Mas José Paulo Guida reforça que os medicamentos não podem faltar nas
unidades de saúde, e os profissionais de todo o Brasil devem ser
capacitados para identificar corretamente os fatores de risco e
prescrever adequadamente as medicações.
"É fundamental que na primeira consulta, o profissional obtenha as
informações sobre os antecedentes dela: como foi a gravidez anterior?

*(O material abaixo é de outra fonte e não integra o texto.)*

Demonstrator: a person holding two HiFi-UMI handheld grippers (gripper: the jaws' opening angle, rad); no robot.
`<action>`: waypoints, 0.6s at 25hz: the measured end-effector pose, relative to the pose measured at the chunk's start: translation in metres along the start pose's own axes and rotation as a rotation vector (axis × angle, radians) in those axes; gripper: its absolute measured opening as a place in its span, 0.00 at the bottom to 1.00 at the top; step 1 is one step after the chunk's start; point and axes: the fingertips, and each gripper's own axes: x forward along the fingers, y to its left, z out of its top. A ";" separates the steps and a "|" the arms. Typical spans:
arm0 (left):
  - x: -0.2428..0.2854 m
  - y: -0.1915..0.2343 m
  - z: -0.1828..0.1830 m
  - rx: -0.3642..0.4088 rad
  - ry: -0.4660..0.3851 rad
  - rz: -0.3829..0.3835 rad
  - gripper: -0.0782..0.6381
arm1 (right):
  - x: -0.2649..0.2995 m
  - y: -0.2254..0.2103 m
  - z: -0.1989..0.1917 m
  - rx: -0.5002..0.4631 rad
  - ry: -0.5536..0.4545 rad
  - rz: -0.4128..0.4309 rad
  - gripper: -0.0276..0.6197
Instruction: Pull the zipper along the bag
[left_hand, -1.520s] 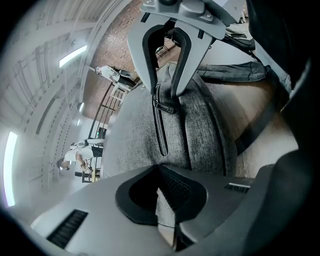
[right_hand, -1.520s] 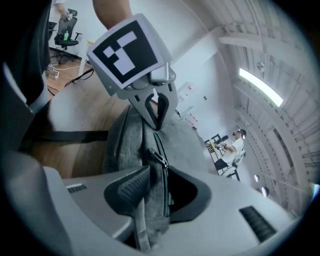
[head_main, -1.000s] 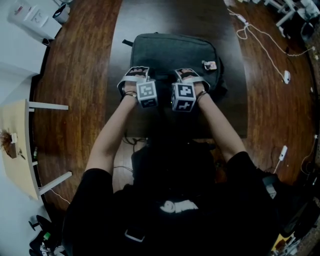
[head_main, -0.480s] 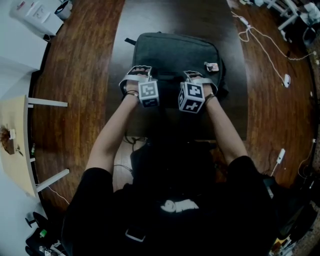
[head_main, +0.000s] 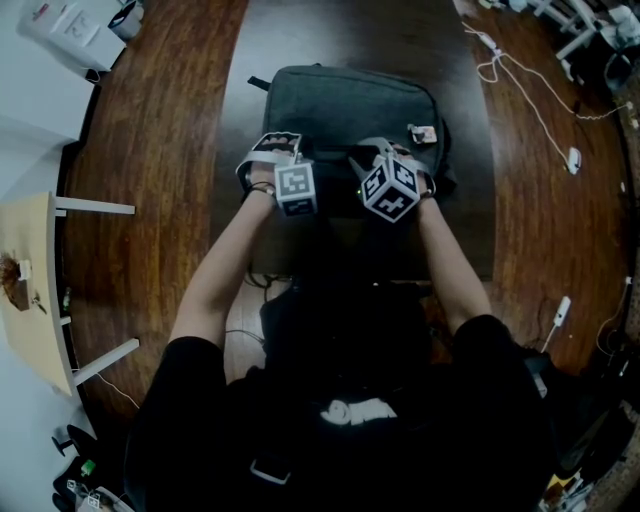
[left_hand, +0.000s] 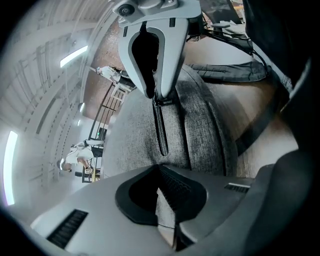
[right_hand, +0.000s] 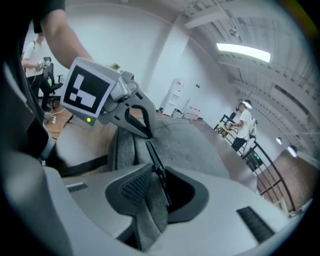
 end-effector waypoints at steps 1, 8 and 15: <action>0.000 0.001 0.000 -0.002 -0.001 0.002 0.10 | 0.001 0.003 0.000 0.024 0.009 0.022 0.26; 0.001 0.001 -0.002 -0.006 0.000 0.003 0.10 | 0.002 0.010 0.012 -0.161 -0.003 -0.055 0.34; 0.002 -0.001 -0.001 -0.005 0.012 0.008 0.10 | 0.018 0.029 0.012 -0.430 0.071 0.041 0.34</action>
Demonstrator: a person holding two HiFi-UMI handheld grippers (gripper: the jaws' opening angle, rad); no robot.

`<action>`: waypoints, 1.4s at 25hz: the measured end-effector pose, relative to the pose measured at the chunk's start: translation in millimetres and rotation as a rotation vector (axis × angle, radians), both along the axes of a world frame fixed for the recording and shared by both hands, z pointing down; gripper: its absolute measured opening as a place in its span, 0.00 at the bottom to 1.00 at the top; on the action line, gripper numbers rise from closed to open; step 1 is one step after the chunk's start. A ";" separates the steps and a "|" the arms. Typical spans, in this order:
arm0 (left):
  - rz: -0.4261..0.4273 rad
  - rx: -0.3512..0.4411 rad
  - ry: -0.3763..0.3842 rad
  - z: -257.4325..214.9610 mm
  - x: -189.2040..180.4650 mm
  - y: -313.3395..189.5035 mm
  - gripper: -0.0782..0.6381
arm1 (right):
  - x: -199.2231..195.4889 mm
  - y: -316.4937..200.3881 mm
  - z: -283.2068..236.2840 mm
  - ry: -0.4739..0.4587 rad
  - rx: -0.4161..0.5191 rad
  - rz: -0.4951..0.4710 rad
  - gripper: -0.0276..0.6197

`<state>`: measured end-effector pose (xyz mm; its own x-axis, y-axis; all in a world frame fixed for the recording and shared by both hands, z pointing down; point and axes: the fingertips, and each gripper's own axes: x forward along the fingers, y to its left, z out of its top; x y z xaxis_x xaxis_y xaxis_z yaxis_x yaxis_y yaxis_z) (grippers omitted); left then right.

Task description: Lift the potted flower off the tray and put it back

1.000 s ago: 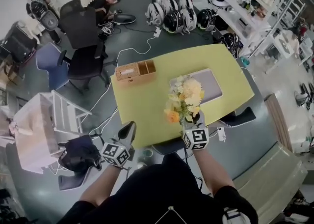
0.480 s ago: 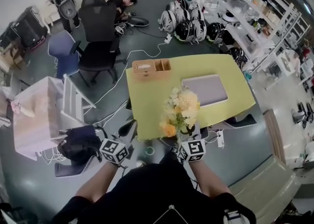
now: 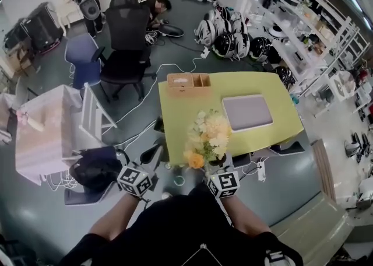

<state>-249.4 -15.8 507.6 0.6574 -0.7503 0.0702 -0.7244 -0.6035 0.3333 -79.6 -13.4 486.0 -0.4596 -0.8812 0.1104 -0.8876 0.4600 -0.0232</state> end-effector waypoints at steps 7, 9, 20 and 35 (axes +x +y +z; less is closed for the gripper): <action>-0.044 -0.022 -0.021 10.1 -15.9 -0.9 0.12 | -6.3 6.0 1.4 0.011 -0.008 0.005 0.39; -0.043 -0.024 -0.001 9.6 -16.9 -1.4 0.12 | -6.3 6.3 0.7 0.014 -0.007 0.007 0.39; -0.023 -0.024 0.020 12.6 -10.6 -5.2 0.12 | 1.9 2.0 7.5 0.018 -0.019 0.023 0.39; -0.016 -0.057 0.015 21.8 13.2 -18.3 0.12 | 14.7 -6.1 11.1 0.017 -0.021 0.006 0.39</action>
<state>-236.2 -34.1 529.4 0.6463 -0.7561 0.1033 -0.7286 -0.5712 0.3779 -64.8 -19.5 497.1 -0.4525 -0.8812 0.1368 -0.8905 0.4546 -0.0173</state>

Ela é muito nova? Já tem uma idade avançada? Tem obesidade ou alguma
doença? Tudo isso são fatores de risco para ela desenvolver a
hipertensão durante a gravidez".
As gestantes também devem ser orientadas a buscar um serviço de emergência imediatamente caso apresentam sintomas como:
- Dor de cabeça constante;
- Inchaço significativo, principalmente no rosto e nos braços;
- Dor de estômago e náuseas, com a gestação mais avançada;
- Surgimento de pontinhos brilhantes na vista.
"Aí, entra uma outra intervenção, que é a principal para evitar a
morte: o sulfato de magnésio. Ele reduz muito a chance de uma convulsão
por causa pressão alta. E quando a mulher tem a convulsão, ela tem quase
50% risco de morrer", alerta o professor da Unicamp.
O estudo também identificou que a proporção de mortes aumenta
significativamente após os 40 anos, e a taxa média se aproximou de 31
mortes a cada cem mil nascimentos. De acordo com Guida, mulheres nessa
faixa etária têm mais chance de engravidarem já com problemas de saúde,
como a própria hipertensão, ou o diabetes, o que aumenta o risco de
apresentar alguma gravidade.
Além disso, há a possibilidade de que as mortes por hipertensão sejam
ainda mais numerosas, já que 2,4 mil mulheres morreram no período
analisado por hemorragia e, conforme o professor da Unicamp explica, a
hipertensão provoca a destruição das plaquetas, dificultando a
coagulação sanguínea, o que também pode levar a esse desfecho.